| Work instruction |
Repeat exactly the lines that run from the start of the records below to the line with "Highlight clear jar", including both of those lines but not the pictures.

▶

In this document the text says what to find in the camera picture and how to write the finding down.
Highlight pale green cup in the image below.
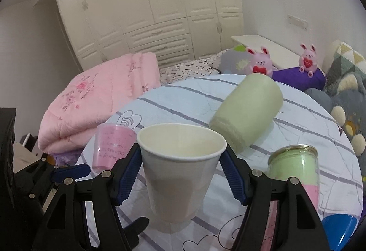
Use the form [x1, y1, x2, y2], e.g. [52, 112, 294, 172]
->
[209, 73, 283, 154]

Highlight grey flower shaped cushion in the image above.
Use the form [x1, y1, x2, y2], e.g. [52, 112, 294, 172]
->
[304, 88, 366, 157]

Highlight white bedside cabinet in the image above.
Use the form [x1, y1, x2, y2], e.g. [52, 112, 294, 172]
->
[230, 35, 301, 70]

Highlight large pink bunny plush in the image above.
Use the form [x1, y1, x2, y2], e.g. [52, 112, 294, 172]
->
[245, 46, 273, 77]

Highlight triangle pattern cushion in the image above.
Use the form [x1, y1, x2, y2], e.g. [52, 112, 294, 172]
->
[323, 40, 366, 97]

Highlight cream wardrobe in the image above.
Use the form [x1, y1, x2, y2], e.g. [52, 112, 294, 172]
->
[51, 0, 245, 71]

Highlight clear jar green pink filling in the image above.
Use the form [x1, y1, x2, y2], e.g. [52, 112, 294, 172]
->
[267, 145, 319, 216]

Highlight white paper cup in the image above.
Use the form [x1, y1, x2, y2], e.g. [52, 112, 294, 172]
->
[137, 123, 228, 224]

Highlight blue plastic cup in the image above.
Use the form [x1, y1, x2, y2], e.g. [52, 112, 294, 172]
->
[322, 214, 359, 251]

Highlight pink floral quilt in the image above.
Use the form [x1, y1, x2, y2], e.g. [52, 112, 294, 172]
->
[38, 52, 162, 154]

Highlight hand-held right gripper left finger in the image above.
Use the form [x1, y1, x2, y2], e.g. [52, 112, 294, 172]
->
[31, 144, 150, 251]

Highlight pink clear plastic cup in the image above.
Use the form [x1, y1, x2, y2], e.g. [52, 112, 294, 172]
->
[92, 123, 138, 172]

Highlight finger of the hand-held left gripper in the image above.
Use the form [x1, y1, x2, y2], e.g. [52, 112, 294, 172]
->
[14, 158, 91, 213]

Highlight purple cloth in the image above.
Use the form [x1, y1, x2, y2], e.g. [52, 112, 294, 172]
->
[53, 151, 83, 167]

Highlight heart print sheet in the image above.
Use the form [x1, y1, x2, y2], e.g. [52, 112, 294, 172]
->
[159, 49, 229, 85]

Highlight purple pillow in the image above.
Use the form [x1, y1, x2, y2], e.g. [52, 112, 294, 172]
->
[272, 66, 326, 91]

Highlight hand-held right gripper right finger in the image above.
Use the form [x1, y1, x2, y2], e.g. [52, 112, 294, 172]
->
[219, 149, 331, 251]

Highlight small pink bunny plush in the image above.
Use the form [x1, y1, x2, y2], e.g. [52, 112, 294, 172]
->
[299, 43, 318, 73]

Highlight white wall socket strip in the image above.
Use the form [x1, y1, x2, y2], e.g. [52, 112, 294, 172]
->
[287, 14, 309, 30]

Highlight grey flower print pillow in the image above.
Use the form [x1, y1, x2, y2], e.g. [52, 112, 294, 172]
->
[213, 45, 258, 75]

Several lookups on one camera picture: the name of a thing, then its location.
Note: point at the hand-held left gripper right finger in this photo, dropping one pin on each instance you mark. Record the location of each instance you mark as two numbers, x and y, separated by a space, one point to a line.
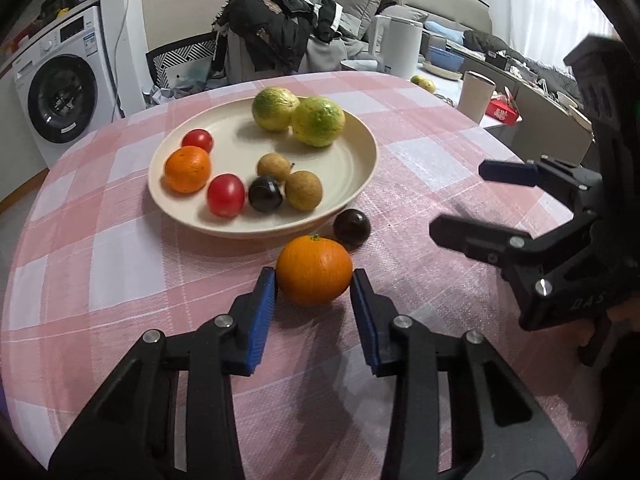
365 320

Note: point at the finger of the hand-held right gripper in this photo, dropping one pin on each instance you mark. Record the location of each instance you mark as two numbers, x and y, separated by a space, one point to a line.
475 240
507 171

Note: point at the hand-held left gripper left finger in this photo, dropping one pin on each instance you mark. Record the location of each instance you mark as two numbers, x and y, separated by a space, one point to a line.
262 320

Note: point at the orange with stem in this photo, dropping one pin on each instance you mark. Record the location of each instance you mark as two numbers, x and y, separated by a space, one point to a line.
314 271

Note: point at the dark plum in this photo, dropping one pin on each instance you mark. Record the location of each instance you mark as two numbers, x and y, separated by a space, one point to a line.
265 193
351 227

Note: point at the brown longan fruit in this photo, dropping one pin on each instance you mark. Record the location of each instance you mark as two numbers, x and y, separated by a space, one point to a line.
303 190
273 166

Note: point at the small red tomato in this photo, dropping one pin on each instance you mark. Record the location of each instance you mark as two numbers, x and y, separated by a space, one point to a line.
197 141

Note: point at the cream round plate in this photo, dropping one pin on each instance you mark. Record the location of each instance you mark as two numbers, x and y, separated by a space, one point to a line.
235 125

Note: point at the person's right hand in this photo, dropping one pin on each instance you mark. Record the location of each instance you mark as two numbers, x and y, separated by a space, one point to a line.
625 317

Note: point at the red box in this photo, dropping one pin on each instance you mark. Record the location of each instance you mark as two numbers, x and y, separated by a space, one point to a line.
505 110

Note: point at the grey coffee table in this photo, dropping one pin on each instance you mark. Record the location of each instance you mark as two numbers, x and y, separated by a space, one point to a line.
550 120

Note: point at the beige cup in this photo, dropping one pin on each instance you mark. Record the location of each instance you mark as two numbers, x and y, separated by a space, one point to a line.
475 97

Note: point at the cream small plate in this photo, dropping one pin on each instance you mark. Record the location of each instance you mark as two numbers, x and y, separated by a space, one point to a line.
442 75

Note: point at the small green fruit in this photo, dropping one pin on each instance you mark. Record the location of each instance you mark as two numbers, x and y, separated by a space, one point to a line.
422 82

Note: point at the blue bowl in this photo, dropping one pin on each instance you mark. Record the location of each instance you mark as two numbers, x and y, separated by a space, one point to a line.
445 57

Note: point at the dark clothes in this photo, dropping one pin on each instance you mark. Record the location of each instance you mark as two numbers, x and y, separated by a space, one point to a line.
490 40

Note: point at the light blue cloth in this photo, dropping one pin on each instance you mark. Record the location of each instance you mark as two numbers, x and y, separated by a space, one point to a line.
445 32

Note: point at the white electric kettle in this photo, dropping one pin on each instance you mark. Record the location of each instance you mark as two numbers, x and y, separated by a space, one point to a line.
397 45

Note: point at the pink plaid tablecloth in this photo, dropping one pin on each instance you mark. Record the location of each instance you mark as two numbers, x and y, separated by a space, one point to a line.
100 270

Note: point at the white dish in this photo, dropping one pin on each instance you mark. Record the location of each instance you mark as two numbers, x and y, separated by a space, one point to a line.
360 65

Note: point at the beige sofa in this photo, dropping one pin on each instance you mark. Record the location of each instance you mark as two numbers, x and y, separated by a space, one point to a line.
440 0

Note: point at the green-yellow citrus fruit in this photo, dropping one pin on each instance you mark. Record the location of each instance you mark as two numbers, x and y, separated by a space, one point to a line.
318 121
272 110

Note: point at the grey hoodie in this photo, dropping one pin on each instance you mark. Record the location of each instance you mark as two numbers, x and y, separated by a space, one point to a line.
330 52

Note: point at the grey pillow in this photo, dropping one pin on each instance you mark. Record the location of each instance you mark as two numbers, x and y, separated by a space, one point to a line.
357 7

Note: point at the black and white jacket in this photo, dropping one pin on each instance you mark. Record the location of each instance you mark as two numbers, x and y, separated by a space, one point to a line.
332 17

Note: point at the black patterned chair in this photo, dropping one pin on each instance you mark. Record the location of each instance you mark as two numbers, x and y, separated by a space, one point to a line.
175 57

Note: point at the white washing machine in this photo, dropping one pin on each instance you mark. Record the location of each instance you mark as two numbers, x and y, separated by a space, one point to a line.
65 100

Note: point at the black pot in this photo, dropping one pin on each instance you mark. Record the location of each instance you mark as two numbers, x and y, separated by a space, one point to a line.
60 0

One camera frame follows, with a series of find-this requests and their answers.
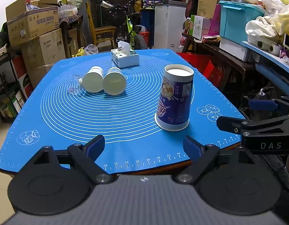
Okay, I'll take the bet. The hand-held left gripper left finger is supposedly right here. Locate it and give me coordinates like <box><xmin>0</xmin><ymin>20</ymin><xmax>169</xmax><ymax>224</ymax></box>
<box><xmin>30</xmin><ymin>135</ymin><xmax>114</xmax><ymax>185</ymax></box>

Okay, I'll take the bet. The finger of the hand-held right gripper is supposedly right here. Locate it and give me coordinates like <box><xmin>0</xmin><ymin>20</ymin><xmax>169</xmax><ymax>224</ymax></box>
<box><xmin>243</xmin><ymin>96</ymin><xmax>289</xmax><ymax>117</ymax></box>
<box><xmin>216</xmin><ymin>114</ymin><xmax>289</xmax><ymax>137</ymax></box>

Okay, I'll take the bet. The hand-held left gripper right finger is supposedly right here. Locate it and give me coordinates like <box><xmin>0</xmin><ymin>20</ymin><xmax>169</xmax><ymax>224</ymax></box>
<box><xmin>175</xmin><ymin>135</ymin><xmax>260</xmax><ymax>185</ymax></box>

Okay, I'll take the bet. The purple printed paper cup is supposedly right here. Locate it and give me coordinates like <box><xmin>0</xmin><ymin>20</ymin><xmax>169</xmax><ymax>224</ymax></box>
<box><xmin>154</xmin><ymin>64</ymin><xmax>195</xmax><ymax>132</ymax></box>

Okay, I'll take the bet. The white paper cup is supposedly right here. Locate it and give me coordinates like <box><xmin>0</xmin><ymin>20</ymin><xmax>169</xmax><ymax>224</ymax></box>
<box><xmin>82</xmin><ymin>66</ymin><xmax>104</xmax><ymax>92</ymax></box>
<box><xmin>102</xmin><ymin>67</ymin><xmax>127</xmax><ymax>96</ymax></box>

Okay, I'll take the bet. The blue silicone baking mat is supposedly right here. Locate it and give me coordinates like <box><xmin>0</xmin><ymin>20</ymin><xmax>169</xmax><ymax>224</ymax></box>
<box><xmin>0</xmin><ymin>49</ymin><xmax>247</xmax><ymax>175</ymax></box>

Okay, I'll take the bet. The light blue shelf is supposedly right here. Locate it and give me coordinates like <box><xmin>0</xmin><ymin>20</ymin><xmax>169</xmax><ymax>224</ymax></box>
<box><xmin>242</xmin><ymin>41</ymin><xmax>289</xmax><ymax>95</ymax></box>

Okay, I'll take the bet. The white paper roll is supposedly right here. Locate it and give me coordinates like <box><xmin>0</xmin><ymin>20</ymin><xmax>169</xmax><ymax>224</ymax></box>
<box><xmin>256</xmin><ymin>40</ymin><xmax>270</xmax><ymax>51</ymax></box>
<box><xmin>268</xmin><ymin>44</ymin><xmax>282</xmax><ymax>56</ymax></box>

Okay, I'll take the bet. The white plastic storage box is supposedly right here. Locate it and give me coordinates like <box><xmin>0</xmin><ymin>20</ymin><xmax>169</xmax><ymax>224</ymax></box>
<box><xmin>219</xmin><ymin>37</ymin><xmax>255</xmax><ymax>63</ymax></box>

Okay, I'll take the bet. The dark wooden bench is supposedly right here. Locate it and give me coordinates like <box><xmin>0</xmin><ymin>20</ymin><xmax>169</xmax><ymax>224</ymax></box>
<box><xmin>181</xmin><ymin>32</ymin><xmax>255</xmax><ymax>78</ymax></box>

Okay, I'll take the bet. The white cloth bundle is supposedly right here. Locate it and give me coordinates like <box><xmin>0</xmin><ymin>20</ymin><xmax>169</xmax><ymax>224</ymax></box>
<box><xmin>245</xmin><ymin>16</ymin><xmax>285</xmax><ymax>44</ymax></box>

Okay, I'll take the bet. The yellow plastic bag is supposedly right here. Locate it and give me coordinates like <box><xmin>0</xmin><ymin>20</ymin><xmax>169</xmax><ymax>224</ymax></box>
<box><xmin>274</xmin><ymin>4</ymin><xmax>289</xmax><ymax>36</ymax></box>

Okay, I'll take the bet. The teal plastic storage bin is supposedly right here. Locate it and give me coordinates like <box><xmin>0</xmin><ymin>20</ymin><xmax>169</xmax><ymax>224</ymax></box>
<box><xmin>218</xmin><ymin>0</ymin><xmax>266</xmax><ymax>47</ymax></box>

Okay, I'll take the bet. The white patterned tissue box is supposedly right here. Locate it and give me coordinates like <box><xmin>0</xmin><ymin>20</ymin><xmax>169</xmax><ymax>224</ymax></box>
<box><xmin>111</xmin><ymin>41</ymin><xmax>140</xmax><ymax>68</ymax></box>

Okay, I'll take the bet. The yellow toy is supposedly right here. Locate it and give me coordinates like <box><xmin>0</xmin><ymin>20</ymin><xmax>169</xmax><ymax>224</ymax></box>
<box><xmin>72</xmin><ymin>47</ymin><xmax>85</xmax><ymax>58</ymax></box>

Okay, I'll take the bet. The pink box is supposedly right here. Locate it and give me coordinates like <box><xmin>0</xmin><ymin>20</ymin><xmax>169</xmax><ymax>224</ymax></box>
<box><xmin>208</xmin><ymin>4</ymin><xmax>222</xmax><ymax>36</ymax></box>

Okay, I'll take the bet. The grey plastic bag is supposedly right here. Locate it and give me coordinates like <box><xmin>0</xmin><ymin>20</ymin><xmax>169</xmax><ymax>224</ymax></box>
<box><xmin>84</xmin><ymin>43</ymin><xmax>99</xmax><ymax>55</ymax></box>

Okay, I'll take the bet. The black metal shelf rack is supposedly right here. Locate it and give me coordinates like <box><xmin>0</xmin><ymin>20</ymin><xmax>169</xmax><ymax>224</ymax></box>
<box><xmin>0</xmin><ymin>46</ymin><xmax>26</xmax><ymax>123</ymax></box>

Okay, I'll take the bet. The green and white carton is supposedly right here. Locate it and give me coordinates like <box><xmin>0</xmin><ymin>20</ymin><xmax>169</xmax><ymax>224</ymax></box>
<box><xmin>189</xmin><ymin>15</ymin><xmax>204</xmax><ymax>40</ymax></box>

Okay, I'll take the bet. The red and white box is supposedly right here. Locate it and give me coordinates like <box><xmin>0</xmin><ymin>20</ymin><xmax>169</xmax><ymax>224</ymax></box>
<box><xmin>11</xmin><ymin>55</ymin><xmax>34</xmax><ymax>99</ymax></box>

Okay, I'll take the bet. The yellow oil bottle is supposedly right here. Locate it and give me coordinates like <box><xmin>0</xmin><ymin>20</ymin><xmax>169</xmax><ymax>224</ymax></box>
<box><xmin>183</xmin><ymin>17</ymin><xmax>192</xmax><ymax>36</ymax></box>

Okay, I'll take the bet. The large brown cardboard box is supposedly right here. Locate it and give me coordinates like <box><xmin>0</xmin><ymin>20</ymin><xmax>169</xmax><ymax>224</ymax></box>
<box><xmin>21</xmin><ymin>28</ymin><xmax>66</xmax><ymax>89</ymax></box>

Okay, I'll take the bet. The dark wooden side table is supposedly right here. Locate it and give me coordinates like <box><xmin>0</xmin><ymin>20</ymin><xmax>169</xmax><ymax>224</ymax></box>
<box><xmin>59</xmin><ymin>15</ymin><xmax>84</xmax><ymax>59</ymax></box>

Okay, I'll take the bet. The wooden chair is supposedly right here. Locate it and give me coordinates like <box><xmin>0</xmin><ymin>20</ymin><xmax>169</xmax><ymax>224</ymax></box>
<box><xmin>86</xmin><ymin>1</ymin><xmax>117</xmax><ymax>46</ymax></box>

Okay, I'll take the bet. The white chest freezer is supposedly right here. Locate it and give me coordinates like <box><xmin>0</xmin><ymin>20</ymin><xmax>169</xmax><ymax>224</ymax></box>
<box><xmin>154</xmin><ymin>0</ymin><xmax>187</xmax><ymax>51</ymax></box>

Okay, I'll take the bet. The red bucket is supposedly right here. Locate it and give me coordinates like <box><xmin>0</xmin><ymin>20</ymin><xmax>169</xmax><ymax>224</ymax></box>
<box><xmin>138</xmin><ymin>31</ymin><xmax>150</xmax><ymax>50</ymax></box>

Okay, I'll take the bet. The tall brown cardboard box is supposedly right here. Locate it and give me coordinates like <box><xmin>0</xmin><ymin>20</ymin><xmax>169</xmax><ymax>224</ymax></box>
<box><xmin>197</xmin><ymin>0</ymin><xmax>232</xmax><ymax>19</ymax></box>

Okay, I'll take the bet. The black and green bicycle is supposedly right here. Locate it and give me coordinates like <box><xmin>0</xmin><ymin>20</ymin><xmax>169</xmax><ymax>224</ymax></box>
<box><xmin>99</xmin><ymin>0</ymin><xmax>150</xmax><ymax>51</ymax></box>

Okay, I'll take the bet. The pack of water bottles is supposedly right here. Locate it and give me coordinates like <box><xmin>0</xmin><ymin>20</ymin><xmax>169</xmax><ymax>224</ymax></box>
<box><xmin>58</xmin><ymin>3</ymin><xmax>79</xmax><ymax>18</ymax></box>

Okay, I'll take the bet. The open brown cardboard box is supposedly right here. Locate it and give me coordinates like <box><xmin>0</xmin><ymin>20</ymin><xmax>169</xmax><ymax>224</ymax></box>
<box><xmin>5</xmin><ymin>0</ymin><xmax>60</xmax><ymax>47</ymax></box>

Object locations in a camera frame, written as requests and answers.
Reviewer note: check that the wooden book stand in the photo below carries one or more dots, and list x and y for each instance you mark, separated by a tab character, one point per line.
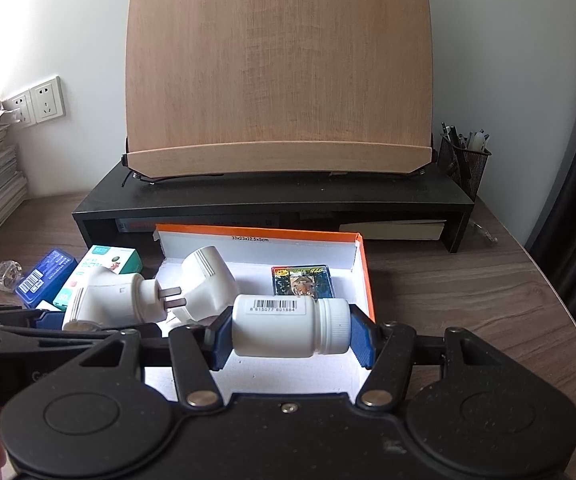
278	70

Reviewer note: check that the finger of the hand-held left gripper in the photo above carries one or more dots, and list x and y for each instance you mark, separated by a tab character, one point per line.
43	339
48	319

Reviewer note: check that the yellowish book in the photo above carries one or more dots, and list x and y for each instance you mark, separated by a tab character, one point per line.
392	230

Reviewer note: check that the white plug adapter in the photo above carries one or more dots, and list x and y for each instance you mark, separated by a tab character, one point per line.
203	272
105	297

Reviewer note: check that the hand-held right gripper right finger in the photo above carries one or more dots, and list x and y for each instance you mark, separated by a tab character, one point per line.
362	342

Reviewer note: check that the white and orange cardboard box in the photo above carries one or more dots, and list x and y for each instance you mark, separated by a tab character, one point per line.
288	255

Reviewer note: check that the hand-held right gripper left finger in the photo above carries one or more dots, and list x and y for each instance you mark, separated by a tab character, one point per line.
220	342

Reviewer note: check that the clear glass knob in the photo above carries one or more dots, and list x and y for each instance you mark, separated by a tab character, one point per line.
5	275

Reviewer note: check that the blue plastic box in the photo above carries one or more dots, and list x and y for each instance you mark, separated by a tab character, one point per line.
48	275

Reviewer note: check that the black mesh pen holder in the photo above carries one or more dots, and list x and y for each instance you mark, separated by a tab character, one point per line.
460	167

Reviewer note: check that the tiger print card box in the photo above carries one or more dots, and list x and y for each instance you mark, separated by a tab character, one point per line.
302	282

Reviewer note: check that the black desk riser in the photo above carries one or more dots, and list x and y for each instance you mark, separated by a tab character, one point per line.
268	192

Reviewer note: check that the green and white carton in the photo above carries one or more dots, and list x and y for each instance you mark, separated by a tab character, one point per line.
100	257

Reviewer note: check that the black twist tie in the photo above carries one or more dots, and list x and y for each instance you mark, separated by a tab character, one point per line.
128	180

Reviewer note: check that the white wall socket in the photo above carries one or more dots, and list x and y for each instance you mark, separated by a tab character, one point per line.
46	99
19	107

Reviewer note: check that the white plastic bottle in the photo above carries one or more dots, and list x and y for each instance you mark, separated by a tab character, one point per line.
278	330

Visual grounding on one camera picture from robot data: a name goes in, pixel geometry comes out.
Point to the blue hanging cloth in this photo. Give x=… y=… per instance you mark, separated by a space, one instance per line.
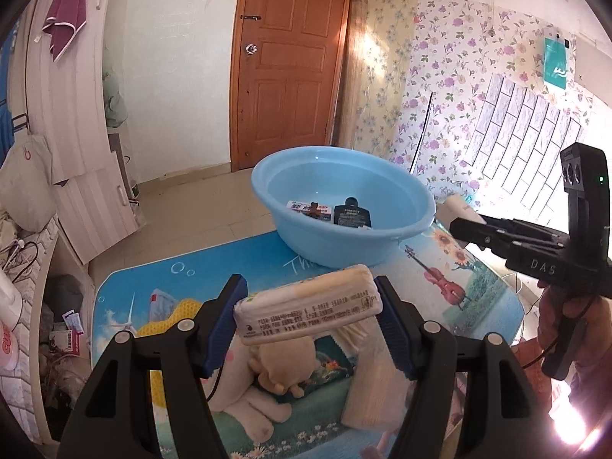
x=5 y=100

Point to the maroon towel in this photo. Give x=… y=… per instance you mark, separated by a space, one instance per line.
x=67 y=14

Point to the yellow floral board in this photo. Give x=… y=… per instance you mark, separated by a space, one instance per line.
x=387 y=81

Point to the light blue plastic basin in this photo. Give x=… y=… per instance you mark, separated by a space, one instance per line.
x=334 y=248

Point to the teal paper bag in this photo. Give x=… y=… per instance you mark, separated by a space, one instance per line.
x=556 y=62

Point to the beige plush toy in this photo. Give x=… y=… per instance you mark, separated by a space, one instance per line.
x=282 y=363

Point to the beige tote bag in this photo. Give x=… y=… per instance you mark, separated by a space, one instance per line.
x=26 y=181

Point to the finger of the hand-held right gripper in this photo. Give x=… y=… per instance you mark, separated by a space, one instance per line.
x=530 y=229
x=471 y=232

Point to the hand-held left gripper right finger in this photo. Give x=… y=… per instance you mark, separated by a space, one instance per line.
x=394 y=325

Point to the white wood-grain panel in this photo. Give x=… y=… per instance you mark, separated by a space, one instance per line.
x=95 y=210

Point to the brown wooden door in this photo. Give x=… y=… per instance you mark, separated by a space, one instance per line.
x=291 y=67

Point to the white brick-pattern panel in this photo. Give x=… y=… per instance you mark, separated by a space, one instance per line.
x=526 y=143

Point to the white red toothpaste box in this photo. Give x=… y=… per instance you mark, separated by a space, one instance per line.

◀

| Answer below |
In this document the text says what to find in the camera picture and how to write the finding down.
Highlight pale green cup in the image below.
Use the form [x1, y1, x2, y2], e.g. [52, 112, 294, 172]
->
[209, 73, 283, 154]

Highlight grey flower shaped cushion in the image above.
Use the form [x1, y1, x2, y2], e.g. [52, 112, 294, 172]
->
[304, 88, 366, 157]

Highlight white bedside cabinet in the image above.
Use the form [x1, y1, x2, y2], e.g. [52, 112, 294, 172]
->
[230, 35, 301, 70]

Highlight large pink bunny plush in the image above.
Use the form [x1, y1, x2, y2], e.g. [52, 112, 294, 172]
->
[245, 46, 273, 77]

Highlight triangle pattern cushion in the image above.
Use the form [x1, y1, x2, y2], e.g. [52, 112, 294, 172]
->
[323, 40, 366, 97]

Highlight cream wardrobe in the image above.
Use the form [x1, y1, x2, y2], e.g. [52, 112, 294, 172]
->
[51, 0, 245, 71]

Highlight clear jar green pink filling in the image above.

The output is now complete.